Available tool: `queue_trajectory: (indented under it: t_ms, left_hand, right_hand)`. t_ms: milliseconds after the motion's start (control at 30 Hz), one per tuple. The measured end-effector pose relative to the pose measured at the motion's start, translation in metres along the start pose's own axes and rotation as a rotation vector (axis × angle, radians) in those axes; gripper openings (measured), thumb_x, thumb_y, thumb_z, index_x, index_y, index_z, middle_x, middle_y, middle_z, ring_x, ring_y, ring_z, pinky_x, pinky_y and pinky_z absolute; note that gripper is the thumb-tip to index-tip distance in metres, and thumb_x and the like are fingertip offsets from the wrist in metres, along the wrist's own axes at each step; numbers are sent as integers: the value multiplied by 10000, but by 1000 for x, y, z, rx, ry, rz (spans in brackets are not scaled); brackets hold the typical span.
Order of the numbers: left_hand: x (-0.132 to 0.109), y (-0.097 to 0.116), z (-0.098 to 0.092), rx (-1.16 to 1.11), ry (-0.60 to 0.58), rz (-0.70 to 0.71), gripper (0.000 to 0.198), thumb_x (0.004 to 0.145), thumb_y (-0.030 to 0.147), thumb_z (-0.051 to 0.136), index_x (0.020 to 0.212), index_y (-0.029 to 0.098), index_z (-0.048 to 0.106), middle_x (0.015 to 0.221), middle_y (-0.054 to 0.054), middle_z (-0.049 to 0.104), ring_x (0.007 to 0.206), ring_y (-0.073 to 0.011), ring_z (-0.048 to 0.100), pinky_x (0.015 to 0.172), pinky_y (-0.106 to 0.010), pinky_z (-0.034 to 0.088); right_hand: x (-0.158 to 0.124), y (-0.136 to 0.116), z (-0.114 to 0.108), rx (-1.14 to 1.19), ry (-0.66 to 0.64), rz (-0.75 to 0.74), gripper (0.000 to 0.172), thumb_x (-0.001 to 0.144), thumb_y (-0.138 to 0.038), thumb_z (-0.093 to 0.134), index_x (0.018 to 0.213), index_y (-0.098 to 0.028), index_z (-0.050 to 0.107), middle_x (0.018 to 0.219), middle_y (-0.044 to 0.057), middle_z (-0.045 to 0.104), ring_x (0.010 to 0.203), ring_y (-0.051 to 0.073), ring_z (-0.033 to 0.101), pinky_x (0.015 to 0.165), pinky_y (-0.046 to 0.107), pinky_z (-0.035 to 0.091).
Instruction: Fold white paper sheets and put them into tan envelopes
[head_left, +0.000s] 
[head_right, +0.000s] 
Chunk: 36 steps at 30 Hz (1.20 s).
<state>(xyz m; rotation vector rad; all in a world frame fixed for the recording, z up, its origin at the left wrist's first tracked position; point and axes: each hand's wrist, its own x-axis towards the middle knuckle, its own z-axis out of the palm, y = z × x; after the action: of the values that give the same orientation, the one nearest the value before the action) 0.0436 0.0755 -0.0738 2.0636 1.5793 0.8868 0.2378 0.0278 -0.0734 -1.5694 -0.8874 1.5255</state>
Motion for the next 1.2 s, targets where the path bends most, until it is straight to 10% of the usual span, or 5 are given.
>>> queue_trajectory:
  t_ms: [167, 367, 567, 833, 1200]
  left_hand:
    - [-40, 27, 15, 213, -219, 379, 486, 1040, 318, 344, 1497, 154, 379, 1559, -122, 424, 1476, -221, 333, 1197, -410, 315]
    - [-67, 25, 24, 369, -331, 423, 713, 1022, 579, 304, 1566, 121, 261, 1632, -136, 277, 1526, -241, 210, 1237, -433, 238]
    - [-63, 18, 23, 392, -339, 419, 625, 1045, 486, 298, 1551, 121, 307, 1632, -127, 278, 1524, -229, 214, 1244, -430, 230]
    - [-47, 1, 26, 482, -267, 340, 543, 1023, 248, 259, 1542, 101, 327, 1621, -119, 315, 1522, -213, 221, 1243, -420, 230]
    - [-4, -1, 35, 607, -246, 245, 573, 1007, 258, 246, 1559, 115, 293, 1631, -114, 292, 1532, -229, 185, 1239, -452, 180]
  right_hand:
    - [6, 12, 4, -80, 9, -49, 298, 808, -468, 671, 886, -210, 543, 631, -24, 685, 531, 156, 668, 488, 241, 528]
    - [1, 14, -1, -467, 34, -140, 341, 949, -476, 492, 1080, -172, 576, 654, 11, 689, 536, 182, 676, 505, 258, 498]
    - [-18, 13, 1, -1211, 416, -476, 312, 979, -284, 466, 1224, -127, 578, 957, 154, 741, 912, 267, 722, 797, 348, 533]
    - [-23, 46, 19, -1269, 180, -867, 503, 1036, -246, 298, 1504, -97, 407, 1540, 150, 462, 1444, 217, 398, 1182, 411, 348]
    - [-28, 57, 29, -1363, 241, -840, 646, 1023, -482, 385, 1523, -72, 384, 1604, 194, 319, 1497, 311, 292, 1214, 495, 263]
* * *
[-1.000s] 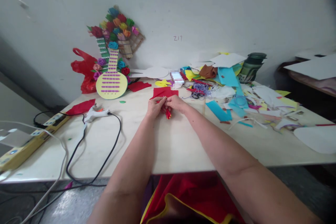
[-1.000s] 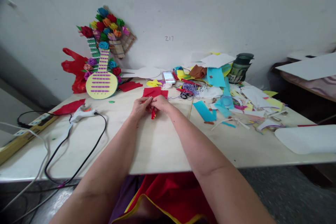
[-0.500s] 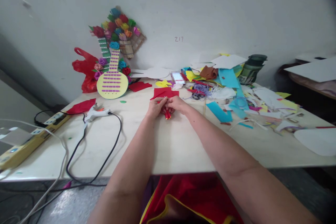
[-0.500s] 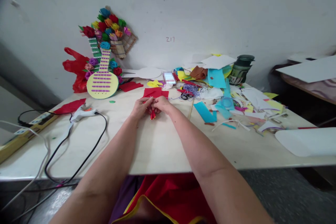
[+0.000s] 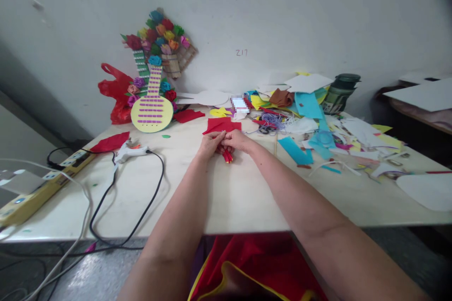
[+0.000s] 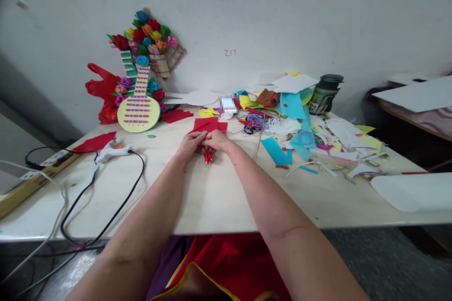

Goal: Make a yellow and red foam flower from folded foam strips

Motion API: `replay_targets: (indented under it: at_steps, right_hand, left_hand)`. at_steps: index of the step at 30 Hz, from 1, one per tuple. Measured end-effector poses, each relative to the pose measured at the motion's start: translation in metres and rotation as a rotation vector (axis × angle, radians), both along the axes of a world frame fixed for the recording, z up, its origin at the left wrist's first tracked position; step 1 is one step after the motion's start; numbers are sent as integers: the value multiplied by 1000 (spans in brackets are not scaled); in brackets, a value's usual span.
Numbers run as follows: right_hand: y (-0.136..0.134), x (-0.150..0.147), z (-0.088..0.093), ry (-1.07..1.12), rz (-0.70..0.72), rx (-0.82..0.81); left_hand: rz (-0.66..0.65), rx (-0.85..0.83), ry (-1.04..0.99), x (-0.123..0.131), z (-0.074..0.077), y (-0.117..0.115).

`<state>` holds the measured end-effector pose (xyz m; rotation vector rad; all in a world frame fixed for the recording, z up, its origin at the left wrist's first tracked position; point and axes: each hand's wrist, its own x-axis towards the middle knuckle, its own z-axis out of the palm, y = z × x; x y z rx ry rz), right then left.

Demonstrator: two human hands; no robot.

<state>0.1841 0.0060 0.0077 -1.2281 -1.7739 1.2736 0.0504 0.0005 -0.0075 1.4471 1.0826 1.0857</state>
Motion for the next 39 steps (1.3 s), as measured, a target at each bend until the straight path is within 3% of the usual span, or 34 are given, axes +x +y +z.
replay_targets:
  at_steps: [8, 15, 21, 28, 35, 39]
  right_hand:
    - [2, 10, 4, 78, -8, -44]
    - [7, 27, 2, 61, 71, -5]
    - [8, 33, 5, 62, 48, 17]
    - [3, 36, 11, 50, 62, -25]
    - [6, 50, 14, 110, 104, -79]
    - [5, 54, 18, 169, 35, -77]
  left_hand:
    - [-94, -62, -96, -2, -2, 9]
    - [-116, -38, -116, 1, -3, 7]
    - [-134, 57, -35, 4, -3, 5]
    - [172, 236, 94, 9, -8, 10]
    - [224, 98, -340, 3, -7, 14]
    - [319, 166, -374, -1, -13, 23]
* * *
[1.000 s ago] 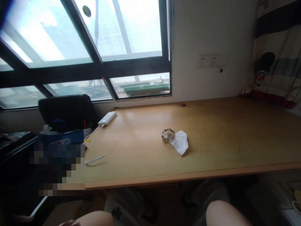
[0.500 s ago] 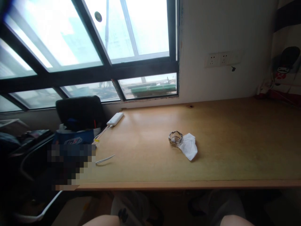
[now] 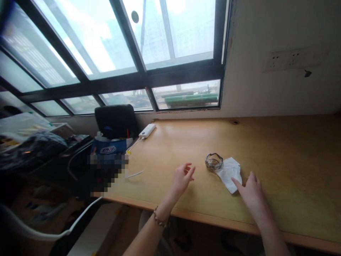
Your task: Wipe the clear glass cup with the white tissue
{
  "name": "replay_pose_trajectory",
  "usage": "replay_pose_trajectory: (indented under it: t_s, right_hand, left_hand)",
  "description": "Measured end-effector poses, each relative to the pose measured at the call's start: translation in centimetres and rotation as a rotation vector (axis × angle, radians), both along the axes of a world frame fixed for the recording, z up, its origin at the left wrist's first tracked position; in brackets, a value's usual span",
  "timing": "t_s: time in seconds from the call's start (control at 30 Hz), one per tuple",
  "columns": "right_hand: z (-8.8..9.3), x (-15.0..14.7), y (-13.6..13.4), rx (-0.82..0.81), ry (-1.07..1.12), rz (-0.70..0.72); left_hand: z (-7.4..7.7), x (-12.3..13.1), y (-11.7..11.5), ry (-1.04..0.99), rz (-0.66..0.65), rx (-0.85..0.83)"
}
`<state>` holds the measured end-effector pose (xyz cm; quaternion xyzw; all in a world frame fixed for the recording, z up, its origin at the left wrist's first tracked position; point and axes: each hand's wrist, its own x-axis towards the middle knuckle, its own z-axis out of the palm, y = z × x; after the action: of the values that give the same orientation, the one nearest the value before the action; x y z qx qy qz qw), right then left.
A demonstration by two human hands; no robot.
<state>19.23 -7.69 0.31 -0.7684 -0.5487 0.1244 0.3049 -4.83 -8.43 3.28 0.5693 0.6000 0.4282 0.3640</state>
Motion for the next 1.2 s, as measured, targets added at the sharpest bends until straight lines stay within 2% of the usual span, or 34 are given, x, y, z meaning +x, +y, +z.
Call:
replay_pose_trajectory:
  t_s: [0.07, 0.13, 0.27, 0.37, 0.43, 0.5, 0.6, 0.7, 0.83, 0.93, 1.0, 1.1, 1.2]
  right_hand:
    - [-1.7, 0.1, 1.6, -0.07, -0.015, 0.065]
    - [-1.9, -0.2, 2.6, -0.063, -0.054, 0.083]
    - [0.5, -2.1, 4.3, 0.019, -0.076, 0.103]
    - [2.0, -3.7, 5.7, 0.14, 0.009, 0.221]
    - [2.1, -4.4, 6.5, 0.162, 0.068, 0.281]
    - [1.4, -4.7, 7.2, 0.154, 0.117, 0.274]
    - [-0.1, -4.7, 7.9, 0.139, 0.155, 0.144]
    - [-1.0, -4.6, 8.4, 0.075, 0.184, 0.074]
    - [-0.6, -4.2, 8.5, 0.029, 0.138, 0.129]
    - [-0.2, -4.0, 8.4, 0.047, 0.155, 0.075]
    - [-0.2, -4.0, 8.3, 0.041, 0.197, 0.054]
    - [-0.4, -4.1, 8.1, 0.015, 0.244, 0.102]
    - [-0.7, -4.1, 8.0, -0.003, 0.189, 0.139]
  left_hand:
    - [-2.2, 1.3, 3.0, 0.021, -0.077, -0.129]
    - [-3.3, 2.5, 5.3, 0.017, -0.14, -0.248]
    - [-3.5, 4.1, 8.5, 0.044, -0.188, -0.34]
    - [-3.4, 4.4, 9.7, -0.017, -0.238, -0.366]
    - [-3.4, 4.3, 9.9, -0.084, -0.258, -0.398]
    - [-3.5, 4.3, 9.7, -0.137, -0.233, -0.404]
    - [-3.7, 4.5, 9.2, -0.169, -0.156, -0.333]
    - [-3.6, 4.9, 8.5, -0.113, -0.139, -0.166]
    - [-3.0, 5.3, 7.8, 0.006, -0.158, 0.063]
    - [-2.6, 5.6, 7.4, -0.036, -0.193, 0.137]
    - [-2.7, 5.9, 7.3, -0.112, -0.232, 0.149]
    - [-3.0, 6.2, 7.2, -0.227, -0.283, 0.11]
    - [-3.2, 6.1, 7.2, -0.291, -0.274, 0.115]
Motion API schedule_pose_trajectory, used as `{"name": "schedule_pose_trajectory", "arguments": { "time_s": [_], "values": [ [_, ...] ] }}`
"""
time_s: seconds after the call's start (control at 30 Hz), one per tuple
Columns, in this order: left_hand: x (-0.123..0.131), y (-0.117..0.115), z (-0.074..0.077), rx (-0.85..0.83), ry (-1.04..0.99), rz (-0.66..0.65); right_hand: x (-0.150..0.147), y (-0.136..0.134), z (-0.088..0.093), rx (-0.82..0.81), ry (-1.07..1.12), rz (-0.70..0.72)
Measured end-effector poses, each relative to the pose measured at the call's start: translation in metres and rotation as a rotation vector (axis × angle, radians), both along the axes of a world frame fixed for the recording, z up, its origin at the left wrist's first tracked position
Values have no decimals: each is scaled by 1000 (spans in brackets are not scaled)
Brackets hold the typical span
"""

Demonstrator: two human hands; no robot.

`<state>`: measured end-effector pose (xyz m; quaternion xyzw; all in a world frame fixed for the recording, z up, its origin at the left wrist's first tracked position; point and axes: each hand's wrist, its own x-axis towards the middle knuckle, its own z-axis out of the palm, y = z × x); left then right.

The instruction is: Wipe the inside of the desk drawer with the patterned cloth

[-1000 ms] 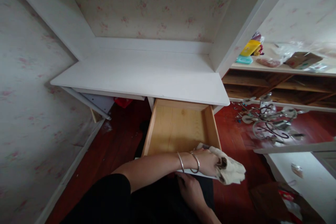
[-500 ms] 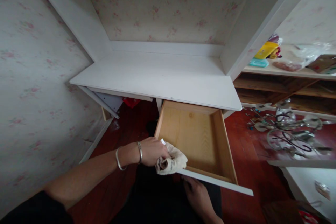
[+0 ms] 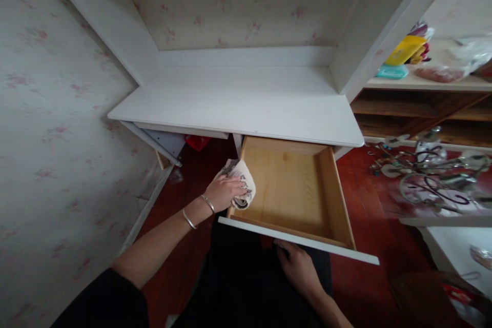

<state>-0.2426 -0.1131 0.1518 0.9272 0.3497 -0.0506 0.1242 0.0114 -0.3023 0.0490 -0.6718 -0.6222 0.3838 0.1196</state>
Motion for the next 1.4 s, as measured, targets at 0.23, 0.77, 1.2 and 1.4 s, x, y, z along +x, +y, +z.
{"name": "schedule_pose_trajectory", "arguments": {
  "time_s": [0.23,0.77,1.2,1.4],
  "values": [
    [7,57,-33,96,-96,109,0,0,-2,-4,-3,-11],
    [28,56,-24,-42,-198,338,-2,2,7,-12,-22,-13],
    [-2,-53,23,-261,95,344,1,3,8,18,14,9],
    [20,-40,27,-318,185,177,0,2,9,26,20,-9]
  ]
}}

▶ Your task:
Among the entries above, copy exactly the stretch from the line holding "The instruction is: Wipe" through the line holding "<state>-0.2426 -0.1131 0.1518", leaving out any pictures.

▶ Exercise response:
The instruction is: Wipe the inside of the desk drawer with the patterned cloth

[-1000 ms] 
[-500 ms] 
[+0 ms] 

<state>-0.2426 -0.1131 0.1518 0.9272 0.3497 -0.0506 0.1242 0.0114 -0.3023 0.0490 -0.6718 -0.6222 0.3838 0.1196</state>

No more work remains on this exercise.